ABOUT THIS TASK:
From the records below, count the lines holding the string "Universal". Only the number is wanted.

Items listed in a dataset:
=== Begin Enclosure ===
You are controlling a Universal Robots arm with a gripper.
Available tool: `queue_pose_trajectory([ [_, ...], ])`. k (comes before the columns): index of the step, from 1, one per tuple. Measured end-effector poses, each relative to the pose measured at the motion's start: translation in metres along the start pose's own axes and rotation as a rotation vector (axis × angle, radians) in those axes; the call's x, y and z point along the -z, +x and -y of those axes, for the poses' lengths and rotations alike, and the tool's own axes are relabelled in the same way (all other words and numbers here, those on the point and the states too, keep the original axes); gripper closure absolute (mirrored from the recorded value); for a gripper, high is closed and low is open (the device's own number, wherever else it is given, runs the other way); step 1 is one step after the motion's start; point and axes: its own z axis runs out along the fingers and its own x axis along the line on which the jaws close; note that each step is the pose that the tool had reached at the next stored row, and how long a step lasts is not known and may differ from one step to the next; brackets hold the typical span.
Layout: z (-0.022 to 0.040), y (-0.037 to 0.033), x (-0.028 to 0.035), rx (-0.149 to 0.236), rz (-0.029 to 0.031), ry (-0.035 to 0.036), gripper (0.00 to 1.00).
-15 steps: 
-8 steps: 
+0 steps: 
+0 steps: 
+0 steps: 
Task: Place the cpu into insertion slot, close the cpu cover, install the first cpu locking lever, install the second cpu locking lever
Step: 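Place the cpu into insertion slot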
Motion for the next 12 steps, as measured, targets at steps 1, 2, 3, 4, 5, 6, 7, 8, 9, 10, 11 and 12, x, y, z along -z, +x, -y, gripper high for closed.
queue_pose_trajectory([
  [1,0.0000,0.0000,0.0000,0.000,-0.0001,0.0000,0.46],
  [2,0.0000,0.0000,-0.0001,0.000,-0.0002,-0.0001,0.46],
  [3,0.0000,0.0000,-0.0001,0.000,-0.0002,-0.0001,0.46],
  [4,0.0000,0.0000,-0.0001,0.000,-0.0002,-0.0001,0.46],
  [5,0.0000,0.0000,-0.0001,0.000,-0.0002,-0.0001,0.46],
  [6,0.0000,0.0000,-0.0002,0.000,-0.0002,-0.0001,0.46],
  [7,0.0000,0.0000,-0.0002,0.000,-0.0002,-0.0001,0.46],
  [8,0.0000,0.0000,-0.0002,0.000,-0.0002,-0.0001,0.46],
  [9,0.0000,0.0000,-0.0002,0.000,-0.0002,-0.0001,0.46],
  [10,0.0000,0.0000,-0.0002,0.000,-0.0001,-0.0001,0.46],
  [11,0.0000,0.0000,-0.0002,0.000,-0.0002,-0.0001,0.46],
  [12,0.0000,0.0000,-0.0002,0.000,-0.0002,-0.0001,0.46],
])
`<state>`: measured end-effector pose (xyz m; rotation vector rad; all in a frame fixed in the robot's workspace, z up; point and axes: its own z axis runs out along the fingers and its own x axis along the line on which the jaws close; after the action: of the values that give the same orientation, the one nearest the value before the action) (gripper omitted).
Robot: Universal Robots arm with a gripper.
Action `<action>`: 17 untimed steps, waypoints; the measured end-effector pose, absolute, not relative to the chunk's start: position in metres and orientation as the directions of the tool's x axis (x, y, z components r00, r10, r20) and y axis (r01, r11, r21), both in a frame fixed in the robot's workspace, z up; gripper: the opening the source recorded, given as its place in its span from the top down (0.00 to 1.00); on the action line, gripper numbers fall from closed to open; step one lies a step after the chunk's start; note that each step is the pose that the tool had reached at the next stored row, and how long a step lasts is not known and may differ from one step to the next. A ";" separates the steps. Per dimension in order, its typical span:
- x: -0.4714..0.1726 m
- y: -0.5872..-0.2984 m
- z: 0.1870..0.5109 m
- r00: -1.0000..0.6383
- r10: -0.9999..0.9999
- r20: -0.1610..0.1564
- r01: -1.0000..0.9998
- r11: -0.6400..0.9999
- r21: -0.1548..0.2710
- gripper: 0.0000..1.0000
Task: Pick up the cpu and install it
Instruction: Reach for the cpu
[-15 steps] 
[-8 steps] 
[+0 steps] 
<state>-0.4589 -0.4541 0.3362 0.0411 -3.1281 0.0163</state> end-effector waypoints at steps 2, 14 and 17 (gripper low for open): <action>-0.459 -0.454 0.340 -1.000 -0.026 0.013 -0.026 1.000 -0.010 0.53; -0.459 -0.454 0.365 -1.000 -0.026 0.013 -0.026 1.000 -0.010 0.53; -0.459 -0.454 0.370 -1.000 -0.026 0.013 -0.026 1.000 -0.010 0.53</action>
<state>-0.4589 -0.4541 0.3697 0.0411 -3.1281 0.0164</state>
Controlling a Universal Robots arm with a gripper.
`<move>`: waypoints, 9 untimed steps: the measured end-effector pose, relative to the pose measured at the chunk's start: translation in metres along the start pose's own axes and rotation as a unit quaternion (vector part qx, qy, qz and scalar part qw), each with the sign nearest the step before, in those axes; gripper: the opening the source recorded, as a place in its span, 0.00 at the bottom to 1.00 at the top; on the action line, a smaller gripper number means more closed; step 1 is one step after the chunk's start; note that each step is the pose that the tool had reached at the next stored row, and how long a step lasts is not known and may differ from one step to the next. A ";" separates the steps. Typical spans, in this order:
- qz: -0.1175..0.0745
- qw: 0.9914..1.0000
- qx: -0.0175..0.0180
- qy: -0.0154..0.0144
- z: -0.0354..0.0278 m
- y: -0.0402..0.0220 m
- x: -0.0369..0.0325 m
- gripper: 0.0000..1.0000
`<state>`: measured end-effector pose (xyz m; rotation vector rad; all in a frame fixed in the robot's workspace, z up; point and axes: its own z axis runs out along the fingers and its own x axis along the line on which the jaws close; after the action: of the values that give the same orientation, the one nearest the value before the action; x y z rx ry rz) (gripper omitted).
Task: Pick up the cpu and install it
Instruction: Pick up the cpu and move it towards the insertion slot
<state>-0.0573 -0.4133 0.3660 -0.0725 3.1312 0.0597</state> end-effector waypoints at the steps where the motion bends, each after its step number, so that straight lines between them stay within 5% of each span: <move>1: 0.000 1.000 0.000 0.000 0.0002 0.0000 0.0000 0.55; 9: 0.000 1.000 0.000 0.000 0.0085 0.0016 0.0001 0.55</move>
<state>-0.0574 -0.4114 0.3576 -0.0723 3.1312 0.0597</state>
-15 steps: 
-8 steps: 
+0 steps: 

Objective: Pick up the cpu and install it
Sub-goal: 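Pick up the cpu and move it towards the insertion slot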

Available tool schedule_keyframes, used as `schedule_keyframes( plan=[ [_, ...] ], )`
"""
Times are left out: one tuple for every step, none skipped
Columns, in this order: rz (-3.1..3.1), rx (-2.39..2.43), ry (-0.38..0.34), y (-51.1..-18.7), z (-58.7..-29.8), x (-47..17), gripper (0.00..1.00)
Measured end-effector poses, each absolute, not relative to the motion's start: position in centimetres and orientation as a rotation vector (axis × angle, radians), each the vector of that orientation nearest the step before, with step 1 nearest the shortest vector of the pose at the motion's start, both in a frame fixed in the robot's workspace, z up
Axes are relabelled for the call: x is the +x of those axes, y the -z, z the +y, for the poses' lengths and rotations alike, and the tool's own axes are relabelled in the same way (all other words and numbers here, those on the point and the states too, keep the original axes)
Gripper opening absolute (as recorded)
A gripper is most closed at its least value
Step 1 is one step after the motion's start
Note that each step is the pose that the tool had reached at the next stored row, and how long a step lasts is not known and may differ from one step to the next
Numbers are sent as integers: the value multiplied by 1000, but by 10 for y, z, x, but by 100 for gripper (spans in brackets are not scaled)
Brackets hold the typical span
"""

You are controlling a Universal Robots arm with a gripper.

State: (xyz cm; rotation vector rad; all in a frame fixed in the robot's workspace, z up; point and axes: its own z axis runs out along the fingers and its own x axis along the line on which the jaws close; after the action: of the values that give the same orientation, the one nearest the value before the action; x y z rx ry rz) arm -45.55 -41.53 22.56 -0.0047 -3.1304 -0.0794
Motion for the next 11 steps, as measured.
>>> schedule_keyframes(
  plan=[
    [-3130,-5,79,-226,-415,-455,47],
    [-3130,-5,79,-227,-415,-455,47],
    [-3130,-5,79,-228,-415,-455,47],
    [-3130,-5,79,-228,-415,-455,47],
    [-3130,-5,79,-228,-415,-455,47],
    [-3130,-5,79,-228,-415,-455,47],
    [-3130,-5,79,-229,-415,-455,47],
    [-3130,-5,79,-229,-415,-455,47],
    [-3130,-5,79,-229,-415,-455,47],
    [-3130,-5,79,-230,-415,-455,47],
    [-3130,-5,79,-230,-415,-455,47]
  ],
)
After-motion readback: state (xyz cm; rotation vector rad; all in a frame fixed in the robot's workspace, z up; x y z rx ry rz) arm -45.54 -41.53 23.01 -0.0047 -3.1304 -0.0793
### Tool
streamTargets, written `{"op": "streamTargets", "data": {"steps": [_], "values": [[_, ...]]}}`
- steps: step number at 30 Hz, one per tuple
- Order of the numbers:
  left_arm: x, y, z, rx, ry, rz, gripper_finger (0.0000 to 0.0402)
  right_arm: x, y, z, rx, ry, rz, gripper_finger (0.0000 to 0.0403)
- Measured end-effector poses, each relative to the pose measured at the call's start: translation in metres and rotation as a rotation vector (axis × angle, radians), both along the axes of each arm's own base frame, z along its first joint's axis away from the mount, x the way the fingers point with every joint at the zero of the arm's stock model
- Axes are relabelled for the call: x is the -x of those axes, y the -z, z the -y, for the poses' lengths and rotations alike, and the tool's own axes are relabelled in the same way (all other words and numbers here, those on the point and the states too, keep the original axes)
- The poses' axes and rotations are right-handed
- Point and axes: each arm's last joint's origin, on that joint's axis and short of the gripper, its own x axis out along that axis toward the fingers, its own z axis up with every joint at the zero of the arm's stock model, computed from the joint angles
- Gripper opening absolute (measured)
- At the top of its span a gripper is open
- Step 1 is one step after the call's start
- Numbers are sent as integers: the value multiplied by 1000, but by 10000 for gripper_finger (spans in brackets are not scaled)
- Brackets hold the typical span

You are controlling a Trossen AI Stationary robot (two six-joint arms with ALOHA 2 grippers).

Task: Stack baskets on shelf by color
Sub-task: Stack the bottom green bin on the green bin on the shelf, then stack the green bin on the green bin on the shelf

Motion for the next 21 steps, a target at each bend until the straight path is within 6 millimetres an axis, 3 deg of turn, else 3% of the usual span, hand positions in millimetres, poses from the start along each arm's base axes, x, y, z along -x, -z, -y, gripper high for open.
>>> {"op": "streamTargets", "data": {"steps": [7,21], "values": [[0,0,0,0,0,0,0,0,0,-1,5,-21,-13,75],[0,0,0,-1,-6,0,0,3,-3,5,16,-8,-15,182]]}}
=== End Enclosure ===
RESULT OF THIS EXERCISE:
4